Шут в последний момент увидел всадника на пути и, нелепо всплеснув руками, вывалился из седла. Раздался звук рвущейся в зоне промежности материи. Бутыль полетела на камни и разбилась. Брызгов не было, малый успел высосать жидкость до дна.
– Не убивай, добрый человек, – пробубнил изрядно поддатый шут. – Погоню за тобой не пустят, сейчас каждый воин на счету, а тебя гнать – себе дороже.
– И ты решил меня в одиночку выследить, чтобы все бабы, все гроши и слава тебе, одному?
Бродяга заулыбался, усмотрев почву для дискуссии.
– Нет, господин, я убегал от бандитов, которые никак не оставляли надежды отрезать мне яйца. Например, жена портного, коему бедолаге ты милосердно отрубил только одну руку, была очень возмущена. Неблагодарная тетка, знаешь…
– Да, твои портки одной рукой не зашить, – сказал следопыт.
– Мои портки? – не понял шут.
– Ладно, забудь.
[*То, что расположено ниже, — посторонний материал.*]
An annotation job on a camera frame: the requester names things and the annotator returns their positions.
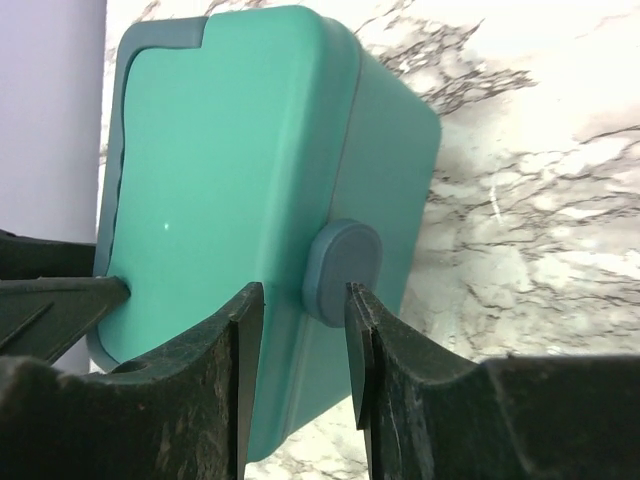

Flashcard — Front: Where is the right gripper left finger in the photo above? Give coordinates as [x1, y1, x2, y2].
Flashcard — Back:
[1, 282, 264, 479]

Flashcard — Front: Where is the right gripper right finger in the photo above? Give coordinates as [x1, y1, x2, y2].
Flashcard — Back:
[345, 284, 639, 479]

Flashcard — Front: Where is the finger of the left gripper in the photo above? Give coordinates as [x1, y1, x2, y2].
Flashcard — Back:
[0, 230, 95, 280]
[1, 277, 130, 363]

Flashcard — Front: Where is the teal medicine kit box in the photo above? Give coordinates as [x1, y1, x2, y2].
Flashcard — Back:
[89, 6, 441, 462]

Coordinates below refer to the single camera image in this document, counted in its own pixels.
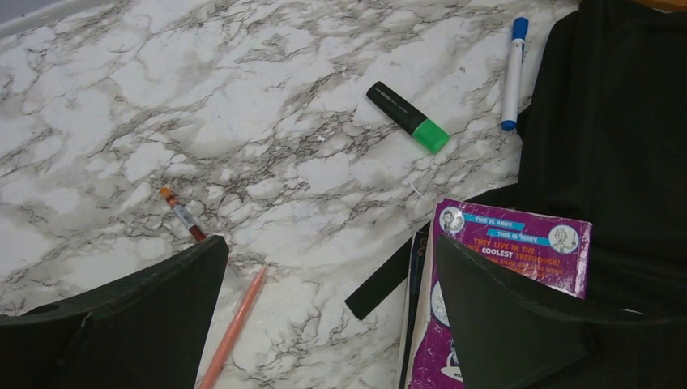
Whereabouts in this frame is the green black highlighter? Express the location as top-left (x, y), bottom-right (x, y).
top-left (366, 81), bottom-right (450, 154)

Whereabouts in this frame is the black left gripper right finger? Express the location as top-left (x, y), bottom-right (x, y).
top-left (434, 236), bottom-right (686, 388)

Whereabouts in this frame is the blue white marker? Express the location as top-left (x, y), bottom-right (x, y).
top-left (501, 17), bottom-right (529, 131)

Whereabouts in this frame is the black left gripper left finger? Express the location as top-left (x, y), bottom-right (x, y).
top-left (1, 236), bottom-right (228, 388)

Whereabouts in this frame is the salmon pink pencil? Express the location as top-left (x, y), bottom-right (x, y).
top-left (199, 266), bottom-right (267, 389)

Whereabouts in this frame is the dark blue book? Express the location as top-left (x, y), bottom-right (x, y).
top-left (396, 229), bottom-right (429, 388)

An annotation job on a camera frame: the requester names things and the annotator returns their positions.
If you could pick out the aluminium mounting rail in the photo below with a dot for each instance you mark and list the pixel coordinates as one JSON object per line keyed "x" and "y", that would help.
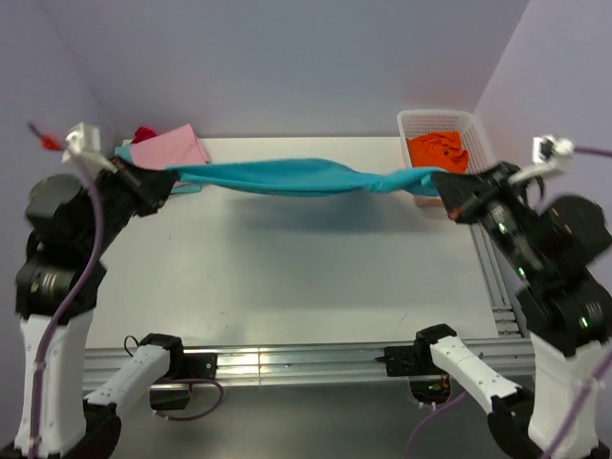
{"x": 343, "y": 363}

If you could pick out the folded pink t shirt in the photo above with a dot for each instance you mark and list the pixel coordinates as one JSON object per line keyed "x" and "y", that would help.
{"x": 177, "y": 147}

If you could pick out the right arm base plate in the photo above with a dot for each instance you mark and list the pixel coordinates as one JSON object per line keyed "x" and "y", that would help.
{"x": 406, "y": 361}

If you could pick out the folded red t shirt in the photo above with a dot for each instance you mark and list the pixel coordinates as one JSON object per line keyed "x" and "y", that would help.
{"x": 143, "y": 134}

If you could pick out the white plastic basket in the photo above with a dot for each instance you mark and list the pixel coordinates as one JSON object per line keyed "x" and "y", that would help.
{"x": 414, "y": 123}

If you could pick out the orange crumpled t shirt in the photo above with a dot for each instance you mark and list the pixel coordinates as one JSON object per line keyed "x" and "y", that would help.
{"x": 442, "y": 149}

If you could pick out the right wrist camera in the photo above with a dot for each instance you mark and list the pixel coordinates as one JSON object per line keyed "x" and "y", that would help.
{"x": 551, "y": 157}

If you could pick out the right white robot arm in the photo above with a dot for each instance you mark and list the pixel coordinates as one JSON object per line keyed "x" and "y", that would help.
{"x": 567, "y": 312}

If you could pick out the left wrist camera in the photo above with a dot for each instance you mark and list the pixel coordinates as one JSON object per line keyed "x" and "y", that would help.
{"x": 83, "y": 141}

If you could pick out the folded light teal t shirt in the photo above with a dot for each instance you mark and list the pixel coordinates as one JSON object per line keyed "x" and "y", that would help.
{"x": 180, "y": 188}

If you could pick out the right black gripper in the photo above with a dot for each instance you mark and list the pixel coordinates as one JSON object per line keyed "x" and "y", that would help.
{"x": 456, "y": 189}

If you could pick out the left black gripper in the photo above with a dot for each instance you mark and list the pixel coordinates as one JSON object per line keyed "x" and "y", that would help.
{"x": 151, "y": 186}

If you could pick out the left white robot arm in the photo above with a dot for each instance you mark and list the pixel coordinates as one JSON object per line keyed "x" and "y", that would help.
{"x": 73, "y": 224}

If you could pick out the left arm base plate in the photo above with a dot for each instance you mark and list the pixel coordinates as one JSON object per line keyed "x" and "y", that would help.
{"x": 199, "y": 366}

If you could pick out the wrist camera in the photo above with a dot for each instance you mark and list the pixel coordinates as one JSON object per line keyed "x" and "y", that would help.
{"x": 83, "y": 141}
{"x": 551, "y": 157}

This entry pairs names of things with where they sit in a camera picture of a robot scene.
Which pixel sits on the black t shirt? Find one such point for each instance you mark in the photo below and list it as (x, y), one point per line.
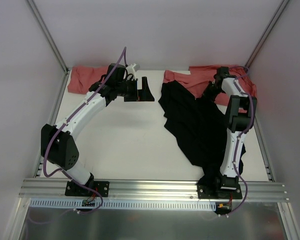
(198, 125)

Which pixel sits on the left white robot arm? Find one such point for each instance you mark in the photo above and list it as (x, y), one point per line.
(57, 143)

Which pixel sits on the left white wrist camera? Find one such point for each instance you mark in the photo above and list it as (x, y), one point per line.
(132, 68)

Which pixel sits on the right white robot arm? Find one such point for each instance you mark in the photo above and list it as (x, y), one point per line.
(239, 119)

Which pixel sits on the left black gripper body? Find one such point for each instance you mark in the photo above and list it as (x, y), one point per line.
(136, 89)

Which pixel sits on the crumpled red t shirt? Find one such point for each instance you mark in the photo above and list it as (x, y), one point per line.
(200, 76)

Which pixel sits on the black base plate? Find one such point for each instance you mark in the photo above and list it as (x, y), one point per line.
(73, 190)
(205, 192)

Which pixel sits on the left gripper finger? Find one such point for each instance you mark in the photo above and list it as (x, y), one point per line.
(145, 90)
(141, 97)

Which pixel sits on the folded red t shirt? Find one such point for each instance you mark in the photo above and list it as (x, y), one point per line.
(82, 77)

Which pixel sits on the aluminium front rail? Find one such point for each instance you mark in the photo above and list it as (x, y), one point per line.
(156, 190)

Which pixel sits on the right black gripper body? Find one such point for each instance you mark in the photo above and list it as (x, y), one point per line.
(207, 92)

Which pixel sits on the white slotted cable duct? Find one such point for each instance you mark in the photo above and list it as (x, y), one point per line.
(196, 205)

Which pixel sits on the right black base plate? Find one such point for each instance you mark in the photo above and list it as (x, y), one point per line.
(205, 192)

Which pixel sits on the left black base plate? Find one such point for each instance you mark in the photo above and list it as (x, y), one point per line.
(73, 190)

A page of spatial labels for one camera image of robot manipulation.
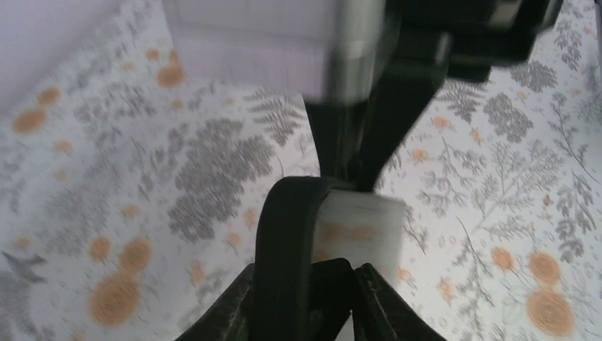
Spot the floral patterned table mat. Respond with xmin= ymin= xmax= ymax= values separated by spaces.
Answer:
xmin=1 ymin=1 xmax=601 ymax=340

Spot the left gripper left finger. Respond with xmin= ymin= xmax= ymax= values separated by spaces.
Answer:
xmin=176 ymin=264 xmax=254 ymax=341

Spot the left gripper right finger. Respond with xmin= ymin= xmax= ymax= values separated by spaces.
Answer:
xmin=352 ymin=264 xmax=445 ymax=341

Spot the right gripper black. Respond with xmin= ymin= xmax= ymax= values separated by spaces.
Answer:
xmin=357 ymin=0 xmax=563 ymax=192

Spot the black phone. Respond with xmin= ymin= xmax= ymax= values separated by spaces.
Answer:
xmin=249 ymin=177 xmax=407 ymax=340

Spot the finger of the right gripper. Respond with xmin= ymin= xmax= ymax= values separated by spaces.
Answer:
xmin=306 ymin=101 xmax=368 ymax=179
Все-таки ты не дурак, первое впечатление иногда подводит.
– Мои родители очень старались, – ответил бродяга честным голосом. – Много раз переделывали, изменяли.
Следопыт прислушался к тишине. Погони не было, он вывел Иерихона на тропу, и с места пошел в галоп. Спустя минуту дробный стук неподкованных копыт оповестил, что шут никак не хочет отстать.
– Ты ведь и правда шут? – Сенешаль натянул удила, было ясно, бродяга не отвяжется. – Что хорошего в этой идиотской профессии?
– Я видел истинное лицо общества, и предпочел быть пародией на него. Шут – не худшая из профессий.
– Пародией? То есть ты лучше тех ублюдков из таверны?
– У меня есть принципы, – пояснил шут. – Нравственные. А у них нет.
– А-а-а… И в чем твои принципы?
Он подумал, ответил честно:
– Не знаю. Но они есть. Ну вот… Не укради, не убий, не возжелай ближнего своего… Дальше не помню.
– А ближнюю?
– Насчет ближней вроде бы ничего не было, можно.
– Ты точно дурак. Круглый!
– Спасибо на добром слове, – шут чуть склонил голову, – зато круглого дурака в угол не поставишь.
– А зарабатываешь чем?
Бродяга страдальчески заломил руки, как нищий на паперти.
– Ясно, – Сенешаль нахмурился, покосился на носок ботинка бедняка, в дырку выглядывали чумазые пальцы, как пацанва из подвала. – Неправильно это.